"We are delighted that Lute will be rejoining the program," Livengood said. "He is one of the true legends of collegiate coaching, and his return is something that I know will be embraced by everyone who cares about our basketball program."
Olson said, "I am very eager to be back doing what I love, which is coaching this team. I appreciate everyone's support during this period and want to thank Kevin O'Neill for the great job he's done in my absence."
Olson noted that his leave from the team was necessitated "by a medical condition that was not life-threatening, but serious enough to require time away from my coaching responsibilities."
"I know there has been a lot of speculation about my situation," Olson said. "I'm glad we can clear the air, but the most important thing right now is the team. All of our effort and attention should be on these student-athletes and their efforts to advance to the NCAA Tournament."
Livengood said O'Neill, UA's top assistant since May 1 and the interim coach in Olson's absence, "has handled a very difficult situation with tremendous poise, and I can't begin to say how appreciative we are of the job he has done."
Olson has a career record of 780-280 (.736) in 34 seasons as a collegiate head coach and 589-187 (.759) in 24 years at Arizona.
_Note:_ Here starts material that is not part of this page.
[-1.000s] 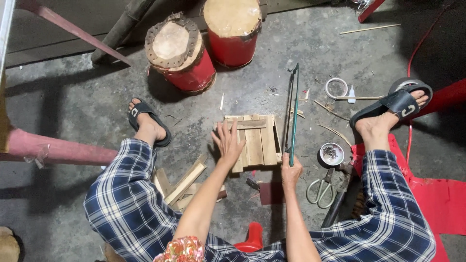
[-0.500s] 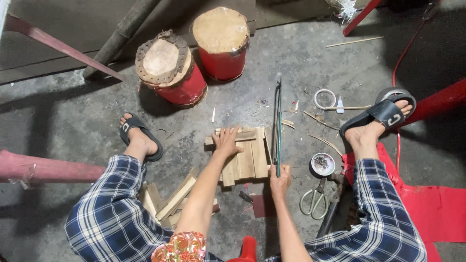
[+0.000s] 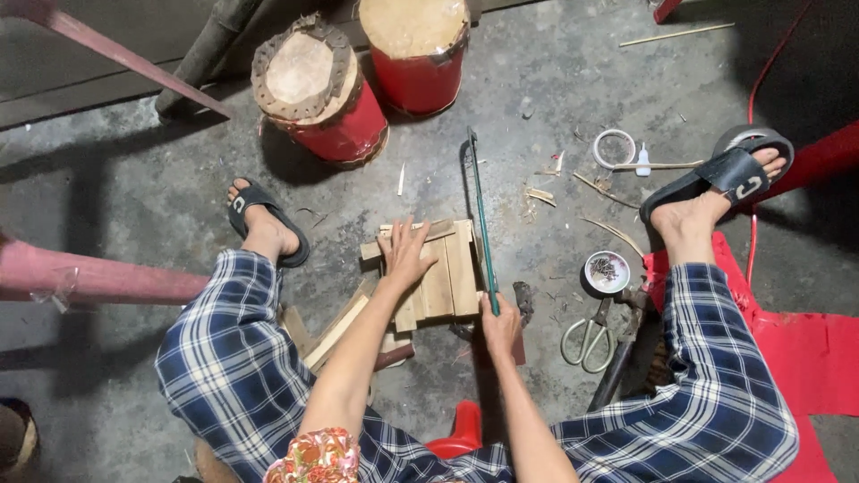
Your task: The person uses a hand saw to cut a small wooden structure placed on the floor. They hold the structure steady with one hand while sawing with the other, occasionally adjusting the wood's position.
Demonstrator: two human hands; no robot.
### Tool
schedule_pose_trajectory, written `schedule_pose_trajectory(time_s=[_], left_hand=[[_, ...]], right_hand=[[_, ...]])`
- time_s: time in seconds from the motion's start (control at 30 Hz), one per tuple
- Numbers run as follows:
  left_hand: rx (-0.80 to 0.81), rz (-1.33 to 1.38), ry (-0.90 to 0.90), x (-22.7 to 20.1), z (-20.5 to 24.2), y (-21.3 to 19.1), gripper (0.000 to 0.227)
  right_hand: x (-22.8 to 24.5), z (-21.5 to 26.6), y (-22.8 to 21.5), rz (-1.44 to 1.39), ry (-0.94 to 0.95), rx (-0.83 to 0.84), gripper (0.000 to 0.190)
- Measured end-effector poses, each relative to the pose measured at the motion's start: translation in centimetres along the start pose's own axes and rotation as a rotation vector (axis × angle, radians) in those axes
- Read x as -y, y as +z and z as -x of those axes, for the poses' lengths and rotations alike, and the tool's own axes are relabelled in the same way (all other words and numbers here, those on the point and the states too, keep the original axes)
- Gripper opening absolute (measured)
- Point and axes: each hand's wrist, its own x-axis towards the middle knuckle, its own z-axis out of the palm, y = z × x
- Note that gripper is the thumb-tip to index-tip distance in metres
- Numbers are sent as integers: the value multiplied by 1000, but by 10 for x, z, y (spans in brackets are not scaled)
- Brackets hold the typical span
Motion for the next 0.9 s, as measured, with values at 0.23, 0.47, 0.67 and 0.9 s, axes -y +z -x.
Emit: schedule_pose_trajectory(time_s=[0.23, 0.47, 0.67, 0.9], left_hand=[[-268, -5, 47, 16, -49, 79, 42], [-276, 5, 74, 2, -71, 98, 41], [-353, 61, -49, -22, -63, 82, 43], [-243, 27, -164, -20, -75, 108, 48]], right_hand=[[8, -11, -8, -108, 61, -90, 35], [32, -3, -11, -179, -70, -126, 40], [36, 7, 12, -78, -153, -47, 37], [36, 12, 11, 15, -268, -77, 27]])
He was inducted into the Naismith Memorial Basketball Hall of Fame on Sept. 27, 2002, and became the 16th coach in basketball history (covering all levels) to tally 1,000 career victories on Dec. 11, 2004.
During his 24-year tenure at Arizona, the Wildcats have won one national championship (1997), played in the national championship game (2001), participated in four Final Fours (1988, 1994, 1997, 2001), won 11 Pac-10 Conference titles, four Pac-10 Tournament crowns (1988, ‘89, ‘90, 2002) and been to the NCAA Tournament for 23 consecutive seasons, which is the longest active and second-longest streak in NCAA history (North Carolina, 27). He also led Iowa to the 1980 Final Four.
He has the most Pac-10 wins (327) of any coach in league history and the second-best conference winning percentage (.764/327-101) and second-most league championships won (11) in Pac-10 history (minimum three years), trailing only UCLA's John Wooden (.810/304-74/16 titles). Olson has been named the Pac-10 Coach of the Year seven times (1986, ‘88, ‘89, ‘93, ‘94, ‘98, 2003), the Big Ten Coach of the Year twice (1979 & ‘81) and directed the UA program to the nation's third-best winning percentage over the past 20 years (519-142/.785).
In his collegiate career, Olson has produced 52 NBA Draft picks, including 31 at Arizona. He's led UA to 20 consecutive 20-win seasons and has 29 overall in his career, making him one of only three head coaches in NCAA history to record 29 or more 20-win seasons.